» **REQUIREMENT**: From the first line to the last, give the data again exactly.

» **INFORMATION PROVIDED**:
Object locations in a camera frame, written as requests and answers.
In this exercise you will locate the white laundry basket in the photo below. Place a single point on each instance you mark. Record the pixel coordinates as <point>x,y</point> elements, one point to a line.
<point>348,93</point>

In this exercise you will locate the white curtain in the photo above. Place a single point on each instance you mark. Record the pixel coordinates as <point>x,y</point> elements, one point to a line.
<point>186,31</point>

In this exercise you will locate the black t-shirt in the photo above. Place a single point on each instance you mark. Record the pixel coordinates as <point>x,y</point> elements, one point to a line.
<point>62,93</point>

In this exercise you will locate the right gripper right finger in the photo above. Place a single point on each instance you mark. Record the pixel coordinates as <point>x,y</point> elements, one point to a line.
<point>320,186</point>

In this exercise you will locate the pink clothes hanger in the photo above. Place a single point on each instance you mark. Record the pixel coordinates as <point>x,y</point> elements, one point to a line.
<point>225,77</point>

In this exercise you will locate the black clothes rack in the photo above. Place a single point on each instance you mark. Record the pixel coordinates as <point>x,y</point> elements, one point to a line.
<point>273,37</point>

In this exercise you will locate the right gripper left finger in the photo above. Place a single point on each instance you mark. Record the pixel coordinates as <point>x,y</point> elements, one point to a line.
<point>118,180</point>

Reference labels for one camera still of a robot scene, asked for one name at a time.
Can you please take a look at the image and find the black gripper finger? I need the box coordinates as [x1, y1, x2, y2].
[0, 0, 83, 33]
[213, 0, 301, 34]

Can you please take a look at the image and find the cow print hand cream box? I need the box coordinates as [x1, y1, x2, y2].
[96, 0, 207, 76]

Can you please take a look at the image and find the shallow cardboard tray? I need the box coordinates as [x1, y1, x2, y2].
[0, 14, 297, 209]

» **ANSWER TO THE EXERCISE**:
Object locations in a camera frame, written as requests and answers.
In this exercise you will locate the white laundry basket in the photo below. Place a single point on each instance you mark. Record the pixel coordinates as <point>x,y</point> elements, one point to a line.
<point>348,93</point>

In this exercise you will locate the white curtain in the photo above. Place a single point on each instance you mark. Record the pixel coordinates as <point>x,y</point> elements, one point to a line.
<point>186,31</point>

In this exercise you will locate the black t-shirt in the photo above. Place a single point on each instance you mark. Record the pixel coordinates as <point>x,y</point> elements, one point to a line.
<point>62,93</point>

In this exercise you will locate the right gripper right finger in the photo above. Place a single point on each instance you mark. Record the pixel coordinates as <point>x,y</point> elements, one point to a line.
<point>320,186</point>

In this exercise you will locate the pink clothes hanger in the photo above. Place a single point on each instance you mark. Record the pixel coordinates as <point>x,y</point> elements, one point to a line.
<point>225,77</point>

In this exercise you will locate the black clothes rack in the photo above. Place a single point on each instance you mark. Record the pixel coordinates as <point>x,y</point> elements, one point to a line.
<point>273,37</point>

In this exercise you will locate the right gripper left finger in the photo above. Place a single point on each instance you mark. Record the pixel coordinates as <point>x,y</point> elements, one point to a line.
<point>118,180</point>

Reference labels for one camera still of a robot scene, asked for one name at a time.
Can you please take a look at the image and find the black gripper finger? I need the box coordinates as [x1, y1, x2, y2].
[0, 0, 83, 33]
[213, 0, 301, 34]

Can you please take a look at the image and find the cow print hand cream box? I need the box coordinates as [x1, y1, x2, y2].
[96, 0, 207, 76]

Can you please take a look at the image and find the shallow cardboard tray? I need the box coordinates as [x1, y1, x2, y2].
[0, 14, 297, 209]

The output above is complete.